Tuesday, December 7, 2010

University of Minnesota ethics professors

seek inquiry into drug study, subject's death

Six years after Dan Markingson's suicide, questions linger about the study in which he was enrolled.

In a letter to the board Monday, the professors questioned whether U psychiatrists lacked ethical judgment in enrolling the victim, Dan Markingson, a schizophrenic who may have lacked the wherewithal to consent to research. They also questioned whether financial incentives from AstraZeneca, the drugmaker funding the study, presented conflicts for the researchers, Dr. Stephen Olson and Dr. S. Charles Schulz.
"While it is understandable that some of our colleagues will have little interest in revisiting this case and the ethical issues it raises, we are persuaded that there is a disturbing and unjustifiable gap between how the University has responded to this death and the careful, critical investigation it warrants," the professors wrote.

U leaders will take the letter seriously and take the protection of human research subjects seriously, said the U's general counsel, Mark Rotenberg. He stressed that other government entities have found no causal link between the study and the death.

"The fact that this is tragic doesn't mean the treating physicians did anything wrong," he said.

Among the new critics is Mary Faith Marshall, a bioethics professor who served on federal panels regarding the protection of human research subjects. She also served on an advisory panel that investigated conflicts of interest after the 1999 death of Jesse Geslinger, a participant in a gene transfer study at the University of Pennsylvania.

Whether or not the U was at fault, Marshall said the institution owes Markingson's mother, Mary Weiss of Cottage Grove, an apology and an investigation. She called Markingson's death "an example of a failure" to protect research subjects.

The patient, Dan Markingson, was committed to the psychiatric wing of University of Minnesota Medical Center, Fairview in 2003 and entered into a clinical trial for an anti-psychotic drug. He committed suicide a year later. The incident was largely exposed by the St. Paul Pioneer Press and, some believe, implicates University researchers in ethical lapses.

Markingson was still enrolled when he died by suicide at a group home.
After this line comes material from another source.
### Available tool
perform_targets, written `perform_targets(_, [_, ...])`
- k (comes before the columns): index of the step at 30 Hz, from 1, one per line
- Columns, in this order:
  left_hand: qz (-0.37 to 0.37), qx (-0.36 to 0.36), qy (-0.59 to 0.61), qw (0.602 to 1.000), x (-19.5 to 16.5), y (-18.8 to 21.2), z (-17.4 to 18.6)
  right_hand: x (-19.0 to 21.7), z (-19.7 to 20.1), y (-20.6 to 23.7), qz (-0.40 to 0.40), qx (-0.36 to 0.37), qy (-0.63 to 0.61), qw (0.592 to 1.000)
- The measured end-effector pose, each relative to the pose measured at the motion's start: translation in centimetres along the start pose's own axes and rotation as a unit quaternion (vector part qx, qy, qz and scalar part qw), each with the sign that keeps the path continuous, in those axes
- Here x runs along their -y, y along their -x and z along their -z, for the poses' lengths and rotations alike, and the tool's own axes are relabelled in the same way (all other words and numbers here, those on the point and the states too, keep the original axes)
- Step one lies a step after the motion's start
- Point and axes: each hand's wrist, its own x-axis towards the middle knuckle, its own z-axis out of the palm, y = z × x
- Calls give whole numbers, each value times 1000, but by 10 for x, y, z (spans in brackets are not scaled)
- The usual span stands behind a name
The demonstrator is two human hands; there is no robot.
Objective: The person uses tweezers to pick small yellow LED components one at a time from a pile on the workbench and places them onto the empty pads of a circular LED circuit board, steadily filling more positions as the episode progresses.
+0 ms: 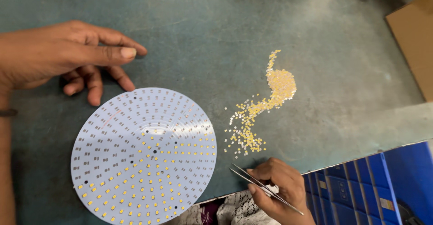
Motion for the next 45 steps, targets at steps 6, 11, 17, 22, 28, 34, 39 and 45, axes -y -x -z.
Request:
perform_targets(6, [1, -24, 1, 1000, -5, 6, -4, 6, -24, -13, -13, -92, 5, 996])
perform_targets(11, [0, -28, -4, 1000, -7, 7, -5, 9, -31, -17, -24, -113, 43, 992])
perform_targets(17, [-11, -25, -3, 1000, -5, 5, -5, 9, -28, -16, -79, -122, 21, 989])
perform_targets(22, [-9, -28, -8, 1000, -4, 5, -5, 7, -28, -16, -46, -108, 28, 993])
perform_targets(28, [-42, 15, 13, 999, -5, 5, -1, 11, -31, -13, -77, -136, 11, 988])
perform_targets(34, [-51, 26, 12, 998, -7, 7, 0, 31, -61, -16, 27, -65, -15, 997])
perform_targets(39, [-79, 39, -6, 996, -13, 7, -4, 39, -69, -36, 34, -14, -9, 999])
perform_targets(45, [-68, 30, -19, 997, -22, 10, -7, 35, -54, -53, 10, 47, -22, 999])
Weiss had implored researchers to release her son because she felt the drug under study wasn't treating his delusional behavior.
The lead author of the letter is Carl Elliott, a U of M bioethicist who wrote an article in Mother Jones magazine recently about Markingson's death and researchers' financial ties to the drug industry. Elliott also testified with Weiss for the passage of "Dan's law," which prohibits mentally ill patients under civil commitments in Minnesota from consenting to research.

Other bioethicists who signed the letter: Dianne Bartels, Joan Liaschenko, Dr. John Song, Leigh Turner, Susan Craddock and Joan Tronto.